France’s longtime lead negotiator, political director Jacques Audibert, was tapped in May to head the French Presidential (Elysee) diplomatic office on G-7/G-8 and multilateral issues.

France’s new political director and top negotiator at the P5+1 talks with Iran will be Nicolas de Rivière, who most recently served as France’s assistant secretary of UN affairs. De Riviere previously served as France’s deputy permanent representative at the UN in NY, among other diplomatic assignments.

The switch in France’s Iran team is not the only personnel change on the horizon, as negotiators seek to reach a final Iran nuclear accord by July 20, when a six month interim deal expires. European Union foreign policy chief Catherine Ashton is due to step down in October. US Deputy Secretary of State Bill Burns, who led a US diplomatic “back channel” to Iran last year, has also announced he will retire in October.

Technical experts from the P5+1 and Iran began meeting in Vienna Wednesday for two days of expert level talks (June 5-6).

Meantime, lead US Iran nuclear negotiator, Under Secretary of State Wendy Sherman, is in Brussels Wednesday as part of President Obama’s delegation to the G-7 Leaders’ Summit, the State Department said.

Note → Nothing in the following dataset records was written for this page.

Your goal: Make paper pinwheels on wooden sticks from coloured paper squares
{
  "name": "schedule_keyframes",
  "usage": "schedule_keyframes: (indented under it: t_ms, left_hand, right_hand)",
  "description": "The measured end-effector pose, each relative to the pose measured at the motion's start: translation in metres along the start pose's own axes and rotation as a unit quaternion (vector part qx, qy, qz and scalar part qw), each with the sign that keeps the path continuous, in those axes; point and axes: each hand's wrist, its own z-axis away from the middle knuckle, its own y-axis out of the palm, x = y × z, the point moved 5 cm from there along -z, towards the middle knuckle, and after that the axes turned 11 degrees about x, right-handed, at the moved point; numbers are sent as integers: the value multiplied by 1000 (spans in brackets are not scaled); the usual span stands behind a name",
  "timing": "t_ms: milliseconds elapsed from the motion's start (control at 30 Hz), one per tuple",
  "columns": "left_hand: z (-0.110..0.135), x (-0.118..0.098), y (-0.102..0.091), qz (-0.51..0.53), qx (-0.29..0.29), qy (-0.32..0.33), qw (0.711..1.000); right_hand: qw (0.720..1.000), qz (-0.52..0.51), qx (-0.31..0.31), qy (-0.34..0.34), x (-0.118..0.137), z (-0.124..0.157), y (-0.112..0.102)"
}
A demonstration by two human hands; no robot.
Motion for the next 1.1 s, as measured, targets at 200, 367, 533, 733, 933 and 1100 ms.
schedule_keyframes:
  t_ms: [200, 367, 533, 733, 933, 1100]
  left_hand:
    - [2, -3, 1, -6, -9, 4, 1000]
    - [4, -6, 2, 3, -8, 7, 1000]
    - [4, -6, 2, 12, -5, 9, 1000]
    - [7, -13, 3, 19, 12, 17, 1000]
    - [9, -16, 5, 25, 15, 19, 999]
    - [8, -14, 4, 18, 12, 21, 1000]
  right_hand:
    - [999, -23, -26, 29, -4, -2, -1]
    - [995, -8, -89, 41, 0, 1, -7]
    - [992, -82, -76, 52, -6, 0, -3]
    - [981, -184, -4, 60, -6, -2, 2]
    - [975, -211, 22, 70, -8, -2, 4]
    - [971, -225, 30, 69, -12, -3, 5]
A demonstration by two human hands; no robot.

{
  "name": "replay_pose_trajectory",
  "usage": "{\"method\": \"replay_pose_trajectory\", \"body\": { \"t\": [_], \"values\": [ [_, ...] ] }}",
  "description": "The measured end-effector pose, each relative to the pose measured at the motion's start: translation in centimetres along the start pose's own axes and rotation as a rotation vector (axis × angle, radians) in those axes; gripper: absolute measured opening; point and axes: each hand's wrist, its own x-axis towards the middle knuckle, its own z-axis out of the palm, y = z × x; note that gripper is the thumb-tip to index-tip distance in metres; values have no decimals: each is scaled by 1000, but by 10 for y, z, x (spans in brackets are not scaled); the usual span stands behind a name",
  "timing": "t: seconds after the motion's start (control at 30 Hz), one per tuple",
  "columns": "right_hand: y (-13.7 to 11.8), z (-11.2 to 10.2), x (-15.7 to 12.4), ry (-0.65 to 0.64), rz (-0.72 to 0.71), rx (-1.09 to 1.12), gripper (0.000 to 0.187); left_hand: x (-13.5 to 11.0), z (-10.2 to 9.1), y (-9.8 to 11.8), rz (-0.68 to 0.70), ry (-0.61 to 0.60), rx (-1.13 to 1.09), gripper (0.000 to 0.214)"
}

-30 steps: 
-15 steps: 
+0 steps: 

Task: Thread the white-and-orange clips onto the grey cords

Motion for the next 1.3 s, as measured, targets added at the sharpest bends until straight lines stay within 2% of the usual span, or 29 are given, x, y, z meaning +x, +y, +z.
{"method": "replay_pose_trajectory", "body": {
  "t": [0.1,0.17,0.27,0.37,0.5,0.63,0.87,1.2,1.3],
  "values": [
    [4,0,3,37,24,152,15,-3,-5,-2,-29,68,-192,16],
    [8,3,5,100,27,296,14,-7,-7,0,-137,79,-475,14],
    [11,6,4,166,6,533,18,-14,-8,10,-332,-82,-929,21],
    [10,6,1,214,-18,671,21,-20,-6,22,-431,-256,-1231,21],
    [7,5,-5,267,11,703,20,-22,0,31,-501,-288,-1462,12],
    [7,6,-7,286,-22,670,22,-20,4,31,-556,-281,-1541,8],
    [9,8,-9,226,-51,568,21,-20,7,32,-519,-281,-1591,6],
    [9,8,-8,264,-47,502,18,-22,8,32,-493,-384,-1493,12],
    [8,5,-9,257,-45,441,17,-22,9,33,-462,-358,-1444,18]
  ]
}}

US officials say they are working to try to reach a final deal by July 20th. “We are working towards the July 20th date, and we believe we can meet that date,” State Department deputy spokeswoman Marie Harf told Al-Monitor Monday.

But one western diplomat from a member of the six negotiating powers told Al-Monitor Wednesday that he thinks an extension is probably likely to be needed.

“The end of July comes very, very soon,” the western diplomat, speaking not for attribution, told Al-Monitor Wednesday. “We definitely prefer to have a strong, clear, sustainable long-term agreement, even if we need a few months more, than what would be considered as an insufficiently good…agreement in the next six weeks.”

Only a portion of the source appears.